Jaitley-Kejriwal war: Difference between civil and criminal defamation
Finance minister Arun Jaitley may have accused Delhi chief minister Arvind Kejriwal of slander, invoking both civil and criminal jurisdiction to defend himself from corruption charges, but the twin proceedings are unheard of in most parts of the world.india Updated: Dec 22, 2015 13:29 IST
Finance minister Arun Jaitley may have accused Delhi chief minister Arvind Kejriwal of slander, invoking both civil and criminal jurisdiction to defend himself from corruption charges, but the twin proceedings are unheard of in most parts of the world.
Unlike many countries in the West and some near home, such as Sri Lanka, defamation in India is both civil and criminal offence. One can take recourse when defamed either by words spoken or in writing. When spoken, it amounts to slander and if printed, it is libel.
Under the civil law, the person defamed can move either the high court or trial court and seek damages in the form of monetary compensation from the accused. The remedy sought is covered under the Law of Torts, a rare and slow course of relief witnessed in India.

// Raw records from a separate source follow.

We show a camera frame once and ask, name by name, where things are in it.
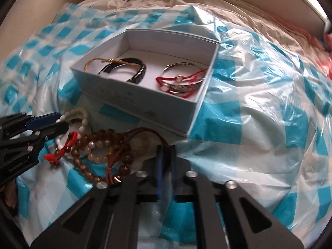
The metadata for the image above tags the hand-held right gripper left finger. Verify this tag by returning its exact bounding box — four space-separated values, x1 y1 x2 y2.
31 145 164 249

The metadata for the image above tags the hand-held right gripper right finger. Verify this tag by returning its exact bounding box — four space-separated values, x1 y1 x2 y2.
164 145 304 249

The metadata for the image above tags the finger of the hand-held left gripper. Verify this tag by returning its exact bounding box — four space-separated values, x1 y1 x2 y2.
0 112 61 138
27 122 70 148

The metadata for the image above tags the red string pearl bracelet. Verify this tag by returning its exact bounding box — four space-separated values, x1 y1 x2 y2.
42 131 78 167

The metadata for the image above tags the white bead bracelet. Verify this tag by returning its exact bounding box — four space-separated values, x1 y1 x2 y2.
55 108 92 160

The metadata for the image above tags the brown cord bracelet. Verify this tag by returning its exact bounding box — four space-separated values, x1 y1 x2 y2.
105 127 169 186

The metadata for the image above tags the brown amber bead bracelet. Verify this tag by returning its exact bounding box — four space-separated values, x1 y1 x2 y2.
71 128 135 184

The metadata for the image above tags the pale pink bead bracelet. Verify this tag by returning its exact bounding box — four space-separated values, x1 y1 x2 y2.
87 139 115 165

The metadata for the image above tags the light blue jewelry box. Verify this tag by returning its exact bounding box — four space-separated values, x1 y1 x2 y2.
71 28 221 138

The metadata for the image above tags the thin gold bangle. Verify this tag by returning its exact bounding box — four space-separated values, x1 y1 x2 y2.
84 57 125 71

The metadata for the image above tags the black bracelet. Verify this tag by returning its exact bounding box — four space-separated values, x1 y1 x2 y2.
97 56 146 85

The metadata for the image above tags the person's left hand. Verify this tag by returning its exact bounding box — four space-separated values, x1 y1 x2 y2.
2 182 18 214

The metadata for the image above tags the blue checkered plastic sheet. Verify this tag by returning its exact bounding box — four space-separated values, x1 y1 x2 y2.
0 1 332 249

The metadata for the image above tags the pink checkered plastic sheet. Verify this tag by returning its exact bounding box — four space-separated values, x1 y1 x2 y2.
315 56 332 81

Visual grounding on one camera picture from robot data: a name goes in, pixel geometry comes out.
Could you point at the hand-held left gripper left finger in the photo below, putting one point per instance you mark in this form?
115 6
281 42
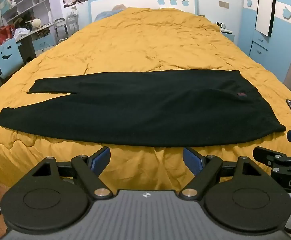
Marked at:
102 158

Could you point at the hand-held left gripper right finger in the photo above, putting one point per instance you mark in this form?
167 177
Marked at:
191 158

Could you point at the black pants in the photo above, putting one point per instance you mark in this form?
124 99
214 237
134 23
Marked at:
135 110

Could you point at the blue white wardrobe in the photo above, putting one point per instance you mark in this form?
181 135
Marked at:
283 55

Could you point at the blue nightstand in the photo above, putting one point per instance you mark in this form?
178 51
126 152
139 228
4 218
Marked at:
228 36

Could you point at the yellow quilted blanket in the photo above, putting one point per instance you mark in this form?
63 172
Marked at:
148 42

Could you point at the black framed wardrobe mirror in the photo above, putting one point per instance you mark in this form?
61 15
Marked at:
265 7

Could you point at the cluttered desk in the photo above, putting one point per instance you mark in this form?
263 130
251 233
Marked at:
28 47

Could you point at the black white nightstand item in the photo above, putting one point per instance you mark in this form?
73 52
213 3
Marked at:
221 25

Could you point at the grey chair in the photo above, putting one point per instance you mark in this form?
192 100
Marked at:
72 21
60 28

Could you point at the blue smiley face chair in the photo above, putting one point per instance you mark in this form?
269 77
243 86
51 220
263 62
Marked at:
6 55

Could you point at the blue pillow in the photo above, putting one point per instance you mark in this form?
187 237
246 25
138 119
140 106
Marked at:
108 12

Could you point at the white cloth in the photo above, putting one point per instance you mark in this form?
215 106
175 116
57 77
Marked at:
22 32

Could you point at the white round ornament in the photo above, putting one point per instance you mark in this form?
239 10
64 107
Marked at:
36 23

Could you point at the red bag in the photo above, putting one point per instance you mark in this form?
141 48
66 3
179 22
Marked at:
5 33

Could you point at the white blue bed headboard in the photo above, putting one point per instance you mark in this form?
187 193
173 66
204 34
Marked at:
135 0

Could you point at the white blue shelf unit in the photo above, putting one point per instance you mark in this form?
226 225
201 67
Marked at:
23 0

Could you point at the beige wall socket plate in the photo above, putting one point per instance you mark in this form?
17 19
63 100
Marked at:
223 4

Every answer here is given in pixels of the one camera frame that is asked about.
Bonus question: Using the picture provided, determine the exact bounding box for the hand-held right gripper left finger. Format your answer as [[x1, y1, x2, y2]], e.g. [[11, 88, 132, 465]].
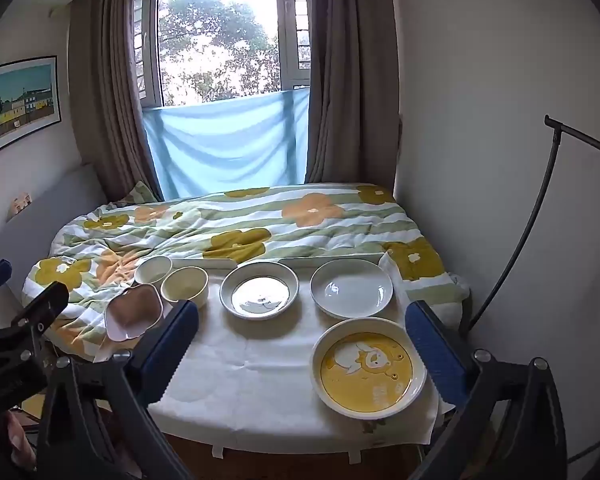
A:
[[37, 299, 201, 480]]

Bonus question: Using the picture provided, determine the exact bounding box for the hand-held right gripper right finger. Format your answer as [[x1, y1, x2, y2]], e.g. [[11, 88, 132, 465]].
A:
[[405, 301, 569, 480]]

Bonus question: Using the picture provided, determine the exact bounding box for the white plastic basin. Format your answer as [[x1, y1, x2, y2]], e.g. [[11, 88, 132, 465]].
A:
[[104, 283, 167, 342]]

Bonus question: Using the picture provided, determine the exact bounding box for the yellow bear print plate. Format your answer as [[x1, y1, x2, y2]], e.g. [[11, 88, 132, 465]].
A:
[[311, 317, 427, 421]]

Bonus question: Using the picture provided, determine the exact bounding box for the duck print plate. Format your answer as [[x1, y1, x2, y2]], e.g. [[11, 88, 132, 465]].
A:
[[220, 261, 300, 321]]

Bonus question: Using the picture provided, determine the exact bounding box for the plain white plate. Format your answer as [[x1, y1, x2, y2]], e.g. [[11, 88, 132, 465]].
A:
[[310, 259, 395, 320]]

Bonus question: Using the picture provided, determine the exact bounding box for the person's left hand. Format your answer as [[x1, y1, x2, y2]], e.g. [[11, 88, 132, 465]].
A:
[[4, 410, 37, 472]]

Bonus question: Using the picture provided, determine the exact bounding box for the cream round bowl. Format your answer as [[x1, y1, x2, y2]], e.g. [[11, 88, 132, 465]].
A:
[[160, 266, 210, 309]]

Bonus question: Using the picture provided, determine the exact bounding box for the small white bowl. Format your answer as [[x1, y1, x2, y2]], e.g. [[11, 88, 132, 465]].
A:
[[133, 255, 173, 286]]

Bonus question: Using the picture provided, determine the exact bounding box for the white tablecloth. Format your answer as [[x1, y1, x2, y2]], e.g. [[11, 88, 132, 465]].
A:
[[92, 260, 453, 448]]

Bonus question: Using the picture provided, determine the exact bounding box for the grey headboard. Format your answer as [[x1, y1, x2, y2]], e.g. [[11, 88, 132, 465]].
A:
[[0, 162, 106, 306]]

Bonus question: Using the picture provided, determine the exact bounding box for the floral striped blanket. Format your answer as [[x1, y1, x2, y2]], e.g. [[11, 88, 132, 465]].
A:
[[22, 182, 468, 361]]

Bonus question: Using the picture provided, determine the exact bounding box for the framed town picture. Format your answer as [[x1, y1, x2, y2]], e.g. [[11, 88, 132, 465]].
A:
[[0, 55, 62, 163]]

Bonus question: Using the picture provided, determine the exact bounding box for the light blue cloth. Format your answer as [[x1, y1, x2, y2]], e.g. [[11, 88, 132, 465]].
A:
[[142, 86, 311, 200]]

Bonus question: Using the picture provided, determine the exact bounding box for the brown curtain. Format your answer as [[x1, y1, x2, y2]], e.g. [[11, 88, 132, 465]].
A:
[[305, 0, 401, 186], [69, 0, 163, 201]]

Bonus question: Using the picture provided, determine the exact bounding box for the window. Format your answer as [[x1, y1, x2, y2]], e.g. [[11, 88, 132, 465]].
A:
[[132, 0, 313, 108]]

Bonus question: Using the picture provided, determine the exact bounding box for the black cable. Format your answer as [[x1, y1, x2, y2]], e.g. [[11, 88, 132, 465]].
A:
[[467, 115, 600, 331]]

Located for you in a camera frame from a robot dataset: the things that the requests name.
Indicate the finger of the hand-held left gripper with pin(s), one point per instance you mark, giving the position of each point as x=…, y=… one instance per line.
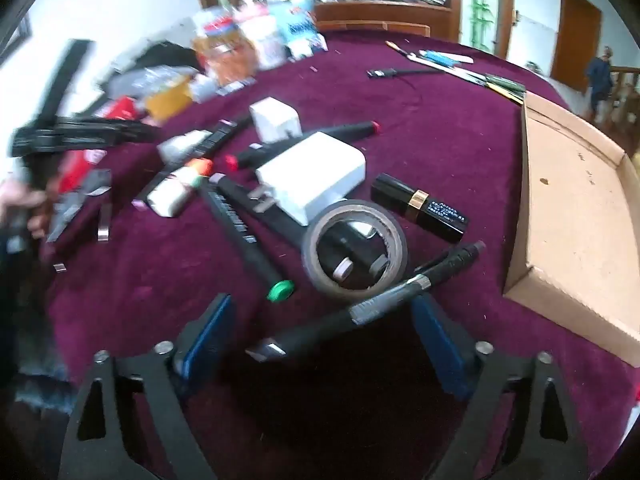
x=90, y=132

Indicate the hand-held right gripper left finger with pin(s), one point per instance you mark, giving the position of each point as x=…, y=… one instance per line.
x=210, y=335

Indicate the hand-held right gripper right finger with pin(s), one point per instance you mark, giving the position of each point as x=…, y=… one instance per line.
x=440, y=345

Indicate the white plastic bottle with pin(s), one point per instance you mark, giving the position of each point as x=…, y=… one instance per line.
x=170, y=200

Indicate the black clip pen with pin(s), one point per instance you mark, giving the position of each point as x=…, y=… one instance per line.
x=315, y=325

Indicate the black marker green cap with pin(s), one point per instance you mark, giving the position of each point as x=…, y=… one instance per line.
x=245, y=235

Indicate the black marker pale cap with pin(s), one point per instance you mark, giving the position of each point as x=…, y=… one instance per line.
x=217, y=137
x=350, y=255

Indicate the dark tape roll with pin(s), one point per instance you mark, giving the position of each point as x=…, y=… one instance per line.
x=312, y=255

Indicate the black lipstick tube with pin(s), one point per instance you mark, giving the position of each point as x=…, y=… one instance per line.
x=420, y=207

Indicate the small white charger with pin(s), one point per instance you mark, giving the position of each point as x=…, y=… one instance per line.
x=275, y=117

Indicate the cardboard box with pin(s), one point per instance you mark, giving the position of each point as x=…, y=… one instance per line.
x=575, y=210

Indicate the large white charger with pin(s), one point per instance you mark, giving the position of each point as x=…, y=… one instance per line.
x=315, y=170

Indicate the person's left hand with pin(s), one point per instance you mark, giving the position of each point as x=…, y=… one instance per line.
x=30, y=202

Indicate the red box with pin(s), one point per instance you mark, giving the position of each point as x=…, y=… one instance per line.
x=117, y=109

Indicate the clear plastic bag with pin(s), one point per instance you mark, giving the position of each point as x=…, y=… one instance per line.
x=150, y=77

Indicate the yellow tape roll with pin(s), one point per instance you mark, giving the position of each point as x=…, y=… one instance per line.
x=167, y=102

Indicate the black textured pen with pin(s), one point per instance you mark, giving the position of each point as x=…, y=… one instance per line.
x=452, y=260

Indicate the silver metal clip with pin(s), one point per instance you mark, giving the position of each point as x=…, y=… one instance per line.
x=103, y=222

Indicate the black bag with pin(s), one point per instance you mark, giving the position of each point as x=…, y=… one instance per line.
x=167, y=52

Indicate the white barcode box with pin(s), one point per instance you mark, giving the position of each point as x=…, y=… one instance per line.
x=205, y=89

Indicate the small metal clip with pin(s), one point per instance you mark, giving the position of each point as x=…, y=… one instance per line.
x=60, y=267

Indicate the black marker red cap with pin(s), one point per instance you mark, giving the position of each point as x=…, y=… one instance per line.
x=242, y=157
x=345, y=131

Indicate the orange tin can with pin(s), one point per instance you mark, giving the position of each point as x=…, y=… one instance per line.
x=230, y=60

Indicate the burgundy velvet tablecloth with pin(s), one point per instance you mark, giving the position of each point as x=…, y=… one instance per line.
x=450, y=160

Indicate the white plastic jar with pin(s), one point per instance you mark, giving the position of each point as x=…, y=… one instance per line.
x=267, y=47

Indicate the small blue white box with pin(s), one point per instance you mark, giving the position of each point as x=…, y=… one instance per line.
x=307, y=50

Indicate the blue label can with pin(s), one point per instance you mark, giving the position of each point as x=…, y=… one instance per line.
x=297, y=25

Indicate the dark green pen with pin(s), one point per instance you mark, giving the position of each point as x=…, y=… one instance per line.
x=505, y=84

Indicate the long white pen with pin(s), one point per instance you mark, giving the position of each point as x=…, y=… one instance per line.
x=465, y=74

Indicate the short white pen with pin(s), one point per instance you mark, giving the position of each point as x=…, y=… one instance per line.
x=462, y=58

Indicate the yellow tipped pen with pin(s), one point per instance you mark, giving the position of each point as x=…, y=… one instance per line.
x=395, y=46

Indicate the wooden stair railing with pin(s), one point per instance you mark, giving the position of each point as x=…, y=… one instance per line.
x=625, y=95

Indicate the blue jacket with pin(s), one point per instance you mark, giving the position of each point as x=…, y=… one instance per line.
x=599, y=77

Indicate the wooden counter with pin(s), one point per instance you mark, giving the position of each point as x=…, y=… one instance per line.
x=380, y=12

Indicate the brown wooden door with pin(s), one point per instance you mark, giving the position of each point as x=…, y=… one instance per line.
x=575, y=40

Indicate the green bamboo wall sticker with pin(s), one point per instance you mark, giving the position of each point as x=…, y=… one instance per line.
x=482, y=0

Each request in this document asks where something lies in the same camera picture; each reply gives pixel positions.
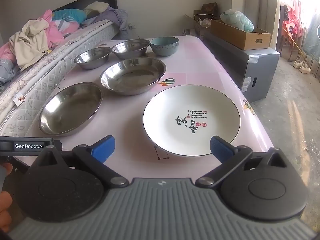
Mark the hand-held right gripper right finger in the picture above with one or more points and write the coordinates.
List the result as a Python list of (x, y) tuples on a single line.
[(220, 148)]

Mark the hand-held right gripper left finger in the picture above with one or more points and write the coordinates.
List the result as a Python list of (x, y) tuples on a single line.
[(103, 148)]

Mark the large steel basin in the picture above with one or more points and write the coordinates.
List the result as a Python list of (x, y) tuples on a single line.
[(132, 76), (70, 107)]

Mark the white calligraphy plate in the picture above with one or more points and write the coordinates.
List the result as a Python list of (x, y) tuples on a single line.
[(170, 110)]

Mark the small steel bowl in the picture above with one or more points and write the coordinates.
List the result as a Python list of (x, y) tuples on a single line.
[(92, 58)]

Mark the medium steel bowl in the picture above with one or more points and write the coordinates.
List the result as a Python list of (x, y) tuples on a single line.
[(130, 48)]

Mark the blue ceramic bowl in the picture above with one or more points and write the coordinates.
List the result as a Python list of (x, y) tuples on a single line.
[(163, 45)]

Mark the person's left hand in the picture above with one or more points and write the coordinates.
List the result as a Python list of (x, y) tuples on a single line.
[(6, 201)]

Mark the mattress tag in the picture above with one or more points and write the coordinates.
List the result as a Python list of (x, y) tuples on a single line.
[(20, 100)]

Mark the white quilted mattress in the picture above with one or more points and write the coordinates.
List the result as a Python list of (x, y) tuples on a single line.
[(45, 80)]

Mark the large grey carton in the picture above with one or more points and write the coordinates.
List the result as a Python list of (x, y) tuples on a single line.
[(260, 75)]

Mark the beige garment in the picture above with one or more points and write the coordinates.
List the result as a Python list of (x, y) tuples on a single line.
[(30, 42)]

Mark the cardboard box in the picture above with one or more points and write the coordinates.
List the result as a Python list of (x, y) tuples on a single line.
[(252, 40)]

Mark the white shoe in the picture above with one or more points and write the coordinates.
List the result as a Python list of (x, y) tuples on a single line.
[(305, 68), (297, 63)]

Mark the pile of clothes on bed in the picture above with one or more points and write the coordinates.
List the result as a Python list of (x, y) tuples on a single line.
[(56, 32)]

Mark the yellow stick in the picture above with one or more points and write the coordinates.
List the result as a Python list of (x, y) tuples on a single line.
[(292, 41)]

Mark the pale green plastic bag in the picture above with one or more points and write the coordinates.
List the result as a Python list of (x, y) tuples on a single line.
[(237, 20)]

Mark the purple grey bedsheet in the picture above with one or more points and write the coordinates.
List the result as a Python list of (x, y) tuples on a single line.
[(110, 17)]

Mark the teal printed pillow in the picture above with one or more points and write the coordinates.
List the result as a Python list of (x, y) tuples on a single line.
[(70, 15)]

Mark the dark patterned bag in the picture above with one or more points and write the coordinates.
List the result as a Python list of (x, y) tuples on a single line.
[(209, 8)]

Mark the cream cloth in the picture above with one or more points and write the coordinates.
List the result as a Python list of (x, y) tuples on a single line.
[(96, 6)]

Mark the dark panel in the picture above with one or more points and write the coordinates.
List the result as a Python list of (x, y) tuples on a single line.
[(312, 37)]

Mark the pale curtain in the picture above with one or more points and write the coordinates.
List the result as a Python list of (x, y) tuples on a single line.
[(271, 12)]

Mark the hanging pink clothes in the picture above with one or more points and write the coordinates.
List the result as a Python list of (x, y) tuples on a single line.
[(293, 17)]

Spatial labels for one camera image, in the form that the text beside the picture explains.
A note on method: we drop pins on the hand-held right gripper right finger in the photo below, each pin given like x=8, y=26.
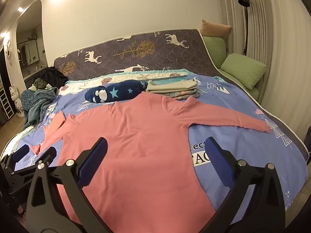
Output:
x=218, y=160

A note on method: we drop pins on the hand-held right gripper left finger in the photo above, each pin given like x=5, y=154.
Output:
x=93, y=160

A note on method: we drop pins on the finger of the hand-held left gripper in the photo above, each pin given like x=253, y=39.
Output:
x=48, y=155
x=21, y=153

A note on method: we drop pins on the pink long-sleeved shirt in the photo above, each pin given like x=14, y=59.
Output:
x=136, y=150

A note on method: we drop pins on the black clothes pile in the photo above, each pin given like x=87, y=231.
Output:
x=54, y=75

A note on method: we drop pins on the blue printed blanket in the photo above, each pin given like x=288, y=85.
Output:
x=243, y=148

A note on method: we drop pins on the white ladder rack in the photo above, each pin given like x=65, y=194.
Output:
x=7, y=106

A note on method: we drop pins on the teal fleece blanket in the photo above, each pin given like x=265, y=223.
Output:
x=34, y=104

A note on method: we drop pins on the navy star-patterned rolled blanket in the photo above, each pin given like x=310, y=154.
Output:
x=116, y=92

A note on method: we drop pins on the grey striped garment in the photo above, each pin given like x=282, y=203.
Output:
x=40, y=82

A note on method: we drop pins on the floral folded garment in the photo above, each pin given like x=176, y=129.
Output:
x=184, y=94

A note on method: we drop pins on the beige folded garment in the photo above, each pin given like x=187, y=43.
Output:
x=170, y=86

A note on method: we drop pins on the green square cushion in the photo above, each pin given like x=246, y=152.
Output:
x=213, y=51
x=243, y=69

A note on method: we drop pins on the teal folded cloth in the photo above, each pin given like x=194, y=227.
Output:
x=170, y=78

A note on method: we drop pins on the potted green plant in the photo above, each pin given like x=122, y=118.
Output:
x=32, y=34

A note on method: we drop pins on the deer print bed mattress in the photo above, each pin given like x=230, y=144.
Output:
x=150, y=53

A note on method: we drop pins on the tan pillow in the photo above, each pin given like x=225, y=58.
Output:
x=215, y=28

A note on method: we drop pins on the ceiling spotlight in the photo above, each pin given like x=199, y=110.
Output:
x=20, y=9

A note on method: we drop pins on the white pleated curtain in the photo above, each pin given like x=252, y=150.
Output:
x=279, y=29

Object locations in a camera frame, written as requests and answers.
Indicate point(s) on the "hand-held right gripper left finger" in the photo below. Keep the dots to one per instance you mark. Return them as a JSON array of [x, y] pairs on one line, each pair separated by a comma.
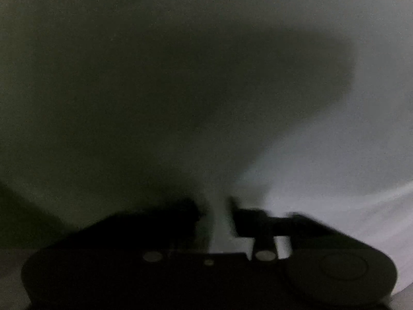
[[190, 222]]

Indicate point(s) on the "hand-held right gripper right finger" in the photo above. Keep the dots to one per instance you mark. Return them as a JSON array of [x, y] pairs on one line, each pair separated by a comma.
[[245, 221]]

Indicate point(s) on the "grey garment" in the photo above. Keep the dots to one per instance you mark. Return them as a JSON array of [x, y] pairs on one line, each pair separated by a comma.
[[322, 184]]

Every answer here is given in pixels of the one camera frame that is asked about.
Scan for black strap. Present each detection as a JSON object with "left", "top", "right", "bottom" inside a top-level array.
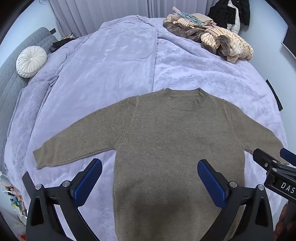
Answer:
[{"left": 265, "top": 79, "right": 283, "bottom": 112}]

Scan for olive knit sweater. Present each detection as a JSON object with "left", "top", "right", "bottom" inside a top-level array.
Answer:
[{"left": 32, "top": 88, "right": 288, "bottom": 241}]

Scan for round white pleated pillow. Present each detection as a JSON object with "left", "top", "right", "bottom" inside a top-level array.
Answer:
[{"left": 16, "top": 46, "right": 48, "bottom": 78}]

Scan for white hanging coat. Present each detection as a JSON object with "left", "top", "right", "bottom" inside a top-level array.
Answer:
[{"left": 226, "top": 0, "right": 242, "bottom": 35}]

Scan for cream striped fleece garment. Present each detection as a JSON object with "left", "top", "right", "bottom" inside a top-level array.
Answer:
[{"left": 200, "top": 27, "right": 254, "bottom": 64}]

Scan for beige folded clothes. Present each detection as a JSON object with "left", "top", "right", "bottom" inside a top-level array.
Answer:
[{"left": 167, "top": 7, "right": 216, "bottom": 27}]

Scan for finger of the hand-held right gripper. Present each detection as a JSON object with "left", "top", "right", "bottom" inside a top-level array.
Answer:
[
  {"left": 253, "top": 148, "right": 281, "bottom": 173},
  {"left": 279, "top": 148, "right": 296, "bottom": 167}
]

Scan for brown fuzzy garment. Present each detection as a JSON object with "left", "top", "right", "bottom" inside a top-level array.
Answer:
[{"left": 163, "top": 21, "right": 206, "bottom": 43}]

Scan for black device on bed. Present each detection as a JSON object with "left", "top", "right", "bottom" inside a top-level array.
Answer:
[{"left": 50, "top": 38, "right": 77, "bottom": 52}]

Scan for lavender plush blanket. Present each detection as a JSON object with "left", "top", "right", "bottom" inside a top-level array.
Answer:
[{"left": 3, "top": 15, "right": 288, "bottom": 241}]

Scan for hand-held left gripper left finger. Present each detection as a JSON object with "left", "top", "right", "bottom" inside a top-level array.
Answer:
[{"left": 22, "top": 158, "right": 103, "bottom": 241}]

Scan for circuit board with wires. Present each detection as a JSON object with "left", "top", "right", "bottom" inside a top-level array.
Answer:
[{"left": 0, "top": 171, "right": 28, "bottom": 218}]

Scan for grey curtain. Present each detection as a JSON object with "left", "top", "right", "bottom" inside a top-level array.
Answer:
[{"left": 50, "top": 0, "right": 219, "bottom": 39}]

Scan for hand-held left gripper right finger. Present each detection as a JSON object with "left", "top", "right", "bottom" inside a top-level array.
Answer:
[{"left": 197, "top": 159, "right": 274, "bottom": 241}]

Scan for grey quilted headboard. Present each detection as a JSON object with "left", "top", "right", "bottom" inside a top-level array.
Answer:
[{"left": 0, "top": 27, "right": 57, "bottom": 167}]

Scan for black hanging jacket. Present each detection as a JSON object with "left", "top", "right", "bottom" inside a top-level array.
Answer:
[{"left": 207, "top": 0, "right": 251, "bottom": 29}]

On the other hand, the Indian Penal Code gives an opportunity to the defamed individual to also move a criminal court, asking the latter to take cognizance of his complaint. It’s a bailable, non-cognizable and compoundable offence, which means no police can register a case and start investigation without the court’s permission.
Under sections 499 and 500 of the IPC, a person found guilty can be sent to jail for two years. The Supreme Court has already reserved its verdict on a clutch of petitions challenging the constitutional validity of the two penal provisions.
Since the law is compoundable, a criminal court can drop the charges if the victim and the accused enter into a compromise to that effect (even without the permission of the court).
Conditions to be satisfied in a civil suit
Law defines defamatory content as one “calculated to injure the reputation of another by exposing him to hatred, contempt or ridicule.” This is the first condition required to be fulfilled under the civil remedy.
Second, the claimant should be identified in the defamatory statement. It must address a particular person and no broad based classification is acceptable.
And lastly there must be publication of the defamatory statement in either oral or written form. A civil defamation law would stand once these conditions are attained. The defendant then has to plead his defense.
Conditions to be satisfied under criminal law
In a criminal suit, the complainant should be able to prove the accused intended to defame him. In the absence of intention it must be established that the alleged offender had knowledge that the publication was likely to defame the person. Normal stand of proof in criminal cases, which is to prove the offence beyond reasonable doubt, should also be placed before the court.
Some exceptions to defamation
1. Truth for public good
Truth is an absolute defense in civil cases. But, in criminal proceedings, it must be proved that the imputation was made for public good. Notwithstanding the intention of an individual, no defamation suit holds good against him if he imputes something true. Accusations, censure or imputation made in good faith by person having lawful authority are also exceptions.
2. Fair comment
Exception of fair comment is allowed in case it is made clear that the publication clearly expresses an opinion and does not support any facts. Similarly expression of an opinion in good faith regarding the merits of an individual’s performance thrown open to the public for a judgment is a fair defense for a person charged with libel.